Now, there is a distinction between organic principles and practices, and certification. Organic certification based on organic standards is primarily a control and marketing tool, as well as a tool for governmental support to organic farmers. However, though the standards are often interpreted as the norm for organic agriculture, they do not include all aspects associated with the organic principles of agriculture. For example, management of biodiversity and consideration for climate impacts are not criteria. Some organic organisations and certifiers are, however, trying to go further than the organic standards by facilitating farmers in preparing farm plans for preserving biodiversity and reducing their climate impact.
Reconciling biodiversity conservation and food security requires intensification of agriculture through improved use of agro-ecological methods that build on in-depth understanding of biological and technical processes at various levels of scale. These methods have profited from ecological, bio-chemical and molecular research and from farmers’ experience. It is possible that higher productivity, stability of yields, resilience, and sustainability (adaptability) may be achieved by means of appropriate ‘eco-functional intensification’ – such as increased diversity in terms of genetic variation in crops, crop mixtures, inter-cropping, agro-forestry, and un-cultivated areas (habitats) at field, farm, and landscape levels.
Organic agriculture and agroecology are developed based on the idea that goals for increased food security may be reconciled with the goals of biodiversity conservation.
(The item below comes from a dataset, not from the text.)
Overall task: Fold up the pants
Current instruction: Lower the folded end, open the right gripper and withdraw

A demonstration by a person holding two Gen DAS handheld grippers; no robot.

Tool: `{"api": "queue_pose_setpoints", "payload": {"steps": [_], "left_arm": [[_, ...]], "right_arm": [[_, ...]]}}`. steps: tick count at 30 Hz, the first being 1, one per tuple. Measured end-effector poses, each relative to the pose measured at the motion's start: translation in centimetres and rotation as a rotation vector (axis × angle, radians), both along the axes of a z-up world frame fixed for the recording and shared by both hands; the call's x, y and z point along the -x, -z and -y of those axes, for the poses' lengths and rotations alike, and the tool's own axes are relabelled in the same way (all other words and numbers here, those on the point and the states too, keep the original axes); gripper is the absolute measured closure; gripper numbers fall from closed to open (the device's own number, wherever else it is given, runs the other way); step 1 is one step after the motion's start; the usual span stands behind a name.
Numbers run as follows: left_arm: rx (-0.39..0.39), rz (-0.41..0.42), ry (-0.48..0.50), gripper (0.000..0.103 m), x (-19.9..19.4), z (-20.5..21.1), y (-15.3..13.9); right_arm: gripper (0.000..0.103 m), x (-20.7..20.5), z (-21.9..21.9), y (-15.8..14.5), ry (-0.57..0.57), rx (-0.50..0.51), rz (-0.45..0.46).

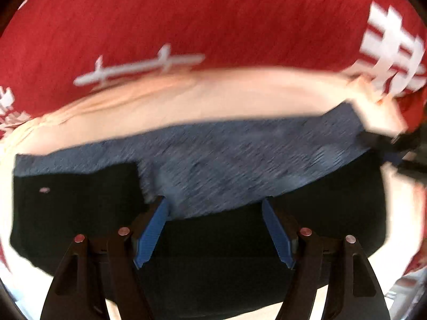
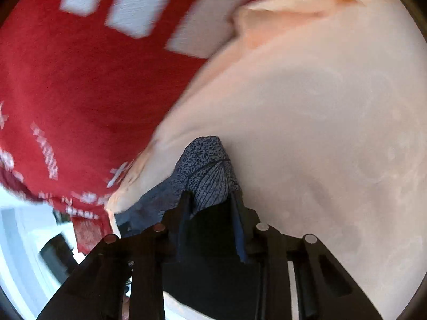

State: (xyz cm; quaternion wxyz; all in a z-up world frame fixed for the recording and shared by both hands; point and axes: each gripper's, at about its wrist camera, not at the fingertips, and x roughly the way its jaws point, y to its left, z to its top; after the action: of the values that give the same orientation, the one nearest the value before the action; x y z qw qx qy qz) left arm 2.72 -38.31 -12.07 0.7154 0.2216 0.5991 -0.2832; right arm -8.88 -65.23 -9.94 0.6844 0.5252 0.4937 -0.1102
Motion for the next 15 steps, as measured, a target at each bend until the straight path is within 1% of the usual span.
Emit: {"api": "queue_pose_setpoints", "payload": {"steps": [1,2,3,5,6,8,10,12,15], "left_arm": [[-0.006,-0.026,-0.011,0.026,0.0,-0.6,0.6],[0.012,-0.039,-0.044,0.019,-0.2,-1.4,0.8],[0.001,-0.047,-0.063,0.018,-0.3,-1.7,1.0],[0.001,-0.068,-0.086,0.018,-0.5,-1.8,1.1],[-0.002,-0.069,-0.087,0.018,-0.5,-1.7,1.1],[-0.009,-0.061,-0.085,0.018,-0.4,-1.6,1.1],[-0.015,-0.058,-0.091,0.018,-0.2,-1.4,1.1],[-0.029,-0.052,-0.101,0.018,0.0,-1.2,0.8],[-0.051,-0.048,-0.114,0.018,0.4,-2.0,0.3]], "right_arm": [[0.071,-0.4,-0.5,-0.5,-0.032,0.020,0.000],[0.071,-0.9,-0.9,-1.0,-0.070,0.058,-0.015],[0.071,-1.0,-1.1,-1.2,-0.090,0.090,-0.037],[0.071,-1.8,-1.4,-0.7,-0.131,0.165,-0.097],[0.071,-2.4,-1.7,-0.2,-0.159,0.219,-0.137],[0.063,-2.6,-2.5,0.1,-0.215,0.325,-0.168],[0.056,-3.1,-3.5,-0.4,-0.241,0.421,-0.205],[0.053,-3.2,-4.2,-1.3,-0.264,0.473,-0.228],[0.051,-3.1,-5.6,-2.6,-0.320,0.512,-0.257]]}}
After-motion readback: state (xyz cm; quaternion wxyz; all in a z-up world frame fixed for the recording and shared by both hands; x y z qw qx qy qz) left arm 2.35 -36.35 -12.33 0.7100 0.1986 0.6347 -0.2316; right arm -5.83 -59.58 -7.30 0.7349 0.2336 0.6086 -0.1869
But to what extent does the current state of organic agriculture fulfil needs for biodiversity preservation as seen by ‘conservationists’? Should the motto be ‘intensification & separation’ or ‘extensification and integration’? And further, how can the organic principles of agriculture be better-incorporated and interpreted in standards and the certification framework to include ecosystem services such as biodiversity and climate mitigation?
- ICROFS. 2010. Seminar on: Agro-biodiversity and Ecosystem services: Biodiversity benefits organic agriculture and organic agriculture benefits biodiversity- True or False?
- Brussaard, L., Caron, P., Campbell, B., Lipper, L., Mainka, S., Rabbinge, R., Babin, D., & Pulleman, M. 2010. Reconciling biodiversity conservation and food security: scientific challenges for a new agriculture.
- Bengtsson, J., Ahnström, J. & Weibull, A.C. 2005. The effects of organic agriculture on biodiversity and abundance: a meta-analysis.
- Hole, D.G., Perkins, A.J., Wilson, J.D., Alexander, I.H., Grice, P.V. and Evans, A.D. 2005. Does organic farming benefit biodiversity?